Le Bouvier et la Tisserande

Le Bouvier et la Tisserande représentés par le peintre japonais Tsukioka Yoshitoshi dans Cent aspects de la lune, 1885-1892.

L'histoire du Bouvier et de la Tisserande est l'une des quatre grandes légendes (zh) du folklore chinois, avec celle de Meng Jiangnü, celle de Serpent blanc et celle de Liang Shanbo et Zhu Yingtai. Le Bouvier est en chinois Niulang (牛郎) (Altaïr) et la Tisserande Zhinü (織女) (Véga).

La rencontre du Bouvier et de la Tisserande est fêtée en Chine lors de la fête du septième jour du septième mois du calendrier lunaire, essentiellement par les femmes et les amoureux. Au Japon la fête est appelée Tanabata et Chilseok en Corée.

Aux origines : le Buffle et la Tisserande[modifier | modifier le code]

À l'origine c'est un buffle, et non un bouvier, qui est en relation avec une tisserande. Le Classique des vers, le plus ancien recueil de la poésie chinoise, mentionne déjà l'un et l'autre sous la forme de deux étoiles. Il existait sans doute dans l'Antiquité une déesse des travaux féminins, des mûriers et des cucurbitacées, assimilée à une étoile. Il existait par ailleurs une étoile du Buffle des sacrifices. Pour désigner l'ensemble des tâches réparties par sexe, une expression disait : « l'homme laboure, la femme tisse », puisqu'il s'agissait des deux travaux essentiels, le buffle servant au labour, et les rouleaux de tissu servant à payer les impôts. Aussi dès cette période l'étoile du Buffle a-t-elle dû être naturellement associée à celle de la Tisserande, d'autant qu'elles se font face de part et d'autre de la Voie lactée (alors nommée le Fleuve céleste en Chine) pendant le septième mois lunaire et que leur éclat est remarquable. La poésie de la dynastie Han traite du thème des amants séparés : ainsi de l'un des Dix-neuf poèmes anciens[1] ou d'un poème de Cao Pi (187-226)[2], mais les premiers textes rapportant la légende du Buffle et de la Tisserande datent du vie siècle[3].

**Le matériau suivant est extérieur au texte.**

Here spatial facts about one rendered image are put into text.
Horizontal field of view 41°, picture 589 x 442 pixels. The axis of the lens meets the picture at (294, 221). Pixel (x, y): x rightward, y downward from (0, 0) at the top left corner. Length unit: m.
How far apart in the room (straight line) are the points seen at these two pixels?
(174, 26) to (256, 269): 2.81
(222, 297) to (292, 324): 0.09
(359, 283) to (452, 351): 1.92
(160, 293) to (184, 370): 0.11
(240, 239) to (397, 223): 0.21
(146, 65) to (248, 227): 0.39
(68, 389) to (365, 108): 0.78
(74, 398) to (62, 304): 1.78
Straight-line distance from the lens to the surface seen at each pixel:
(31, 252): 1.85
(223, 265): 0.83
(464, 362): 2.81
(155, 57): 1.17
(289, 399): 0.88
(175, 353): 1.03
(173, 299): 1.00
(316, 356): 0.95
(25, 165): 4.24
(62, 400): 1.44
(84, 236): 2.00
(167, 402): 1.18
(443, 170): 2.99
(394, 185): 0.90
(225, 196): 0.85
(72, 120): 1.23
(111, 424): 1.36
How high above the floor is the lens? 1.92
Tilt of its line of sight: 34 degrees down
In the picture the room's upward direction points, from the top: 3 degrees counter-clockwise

Dong Yong, le fils pieux[modifier | modifier le code]

Dong Yong représenté par le peintre japonais Utagawa Kuniyoshi, vers 1840.

Entre-temps étaient apparues des histoires sur des fils modèles de piété filiale. Selon l'une d'entre elles, relatée par Liu Xiang (77-6 av. J.-C.), Dong Yong, après la mort de son père avec qui il avait vécu dans la pauvreté, doit se vendre comme esclave pour lui assurer des funérailles. Il croise alors une jeune fille qui demande à l'épouser. Celle-ci rachète la liberté de Dong Yong en tissant trois cents rouleaux de soie pour son maître en un temps record. Elle avoue alors être une fille céleste, envoyée par le Ciel, puis disparaît[4].

Le Bouvier et la Tisserande[modifier | modifier le code]

Naissance et évolution de la légende[modifier | modifier le code]

La légende du Bouvier et de la Tisserande résulte de la synthèse entre les deux histoires précédentes, celle du Buffle et de la Tisserande et celle de Dong Yong. D'une histoire d'amour entre deux étoiles, présidant aux travaux féminins et masculins, la légende est devenue celle de l'union entre un mortel et une immortelle. Fête féminine à l'origine, le personnage principal est la Tisserande encore sous les Tang. Sous les Song au xie siècle, sous l'influence du néoconfucianisme, le personnage principal est désormais le Bouvier. La Tisserande commet en effet une faute en se mariant avec un mortel, en contradiction avec le rigorisme de l'époque. Sous le régime communiste, la lutte des classes est introduite dans les différentes variantes de l'opéra local L'Union des immortels célestes (Tian xian pei (en)), issu de la légende[4].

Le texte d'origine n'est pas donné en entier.